Top of RECORDS FOR THIS EXERCISE

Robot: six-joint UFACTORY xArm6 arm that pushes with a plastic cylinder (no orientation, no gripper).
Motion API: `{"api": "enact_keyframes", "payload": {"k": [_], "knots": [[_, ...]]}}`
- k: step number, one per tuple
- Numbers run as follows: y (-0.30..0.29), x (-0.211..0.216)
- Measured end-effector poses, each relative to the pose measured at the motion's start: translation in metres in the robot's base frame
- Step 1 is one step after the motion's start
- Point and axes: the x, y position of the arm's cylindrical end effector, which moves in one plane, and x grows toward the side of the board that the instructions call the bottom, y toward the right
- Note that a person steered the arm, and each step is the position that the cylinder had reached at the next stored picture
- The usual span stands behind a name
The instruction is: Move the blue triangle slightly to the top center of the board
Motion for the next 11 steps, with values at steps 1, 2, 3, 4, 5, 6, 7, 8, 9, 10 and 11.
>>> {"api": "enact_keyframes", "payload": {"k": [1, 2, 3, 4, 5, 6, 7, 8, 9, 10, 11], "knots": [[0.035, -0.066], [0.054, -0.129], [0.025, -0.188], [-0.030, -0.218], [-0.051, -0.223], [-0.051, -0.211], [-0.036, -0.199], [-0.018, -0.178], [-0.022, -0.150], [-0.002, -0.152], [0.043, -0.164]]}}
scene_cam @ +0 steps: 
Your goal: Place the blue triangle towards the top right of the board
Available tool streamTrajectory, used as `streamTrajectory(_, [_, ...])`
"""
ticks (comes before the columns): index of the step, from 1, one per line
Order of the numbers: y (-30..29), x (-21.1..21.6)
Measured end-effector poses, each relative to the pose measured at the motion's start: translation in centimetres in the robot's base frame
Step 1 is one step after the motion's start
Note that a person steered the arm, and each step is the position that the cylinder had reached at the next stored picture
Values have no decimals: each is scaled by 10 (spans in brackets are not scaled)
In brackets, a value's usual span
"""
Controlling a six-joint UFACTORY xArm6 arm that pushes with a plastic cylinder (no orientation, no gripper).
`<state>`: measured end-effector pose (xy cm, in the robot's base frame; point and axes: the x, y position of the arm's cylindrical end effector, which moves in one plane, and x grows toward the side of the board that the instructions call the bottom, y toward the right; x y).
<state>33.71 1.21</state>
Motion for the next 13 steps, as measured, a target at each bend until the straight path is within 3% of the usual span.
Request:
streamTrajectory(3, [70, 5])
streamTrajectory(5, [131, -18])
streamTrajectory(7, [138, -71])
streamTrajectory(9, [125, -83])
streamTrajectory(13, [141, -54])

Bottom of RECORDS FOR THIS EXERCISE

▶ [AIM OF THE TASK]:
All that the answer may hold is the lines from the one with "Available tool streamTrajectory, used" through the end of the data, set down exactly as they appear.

▶ [ANSWER SPACE]:
Available tool streamTrajectory, used as `streamTrajectory(_, [_, ...])`
"""
ticks (comes before the columns): index of the step, from 1, one per line
Order of the numbers: y (-30..29), x (-21.1..21.6)
Measured end-effector poses, each relative to the pose measured at the motion's start: translation in centimetres in the robot's base frame
Step 1 is one step after the motion's start
Note that a person steered the arm, and each step is the position that the cylinder had reached at the next stored picture
Values have no decimals: each is scaled by 10 (spans in brackets are not scaled)
In brackets, a value's usual span
"""
Controlling a six-joint UFACTORY xArm6 arm that pushes with a plastic cylinder (no orientation, no gripper).
`<state>`: measured end-effector pose (xy cm, in the robot's base frame; point and axes: the x, y position of the arm's cylindrical end effector, which moves in one plane, and x grows toward the side of the board that the instructions call the bottom, y toward the right; x y).
<state>33.71 1.21</state>
Motion for the next 13 steps, as measured, a target at each bend until the straight path is within 3% of the usual span.
Request:
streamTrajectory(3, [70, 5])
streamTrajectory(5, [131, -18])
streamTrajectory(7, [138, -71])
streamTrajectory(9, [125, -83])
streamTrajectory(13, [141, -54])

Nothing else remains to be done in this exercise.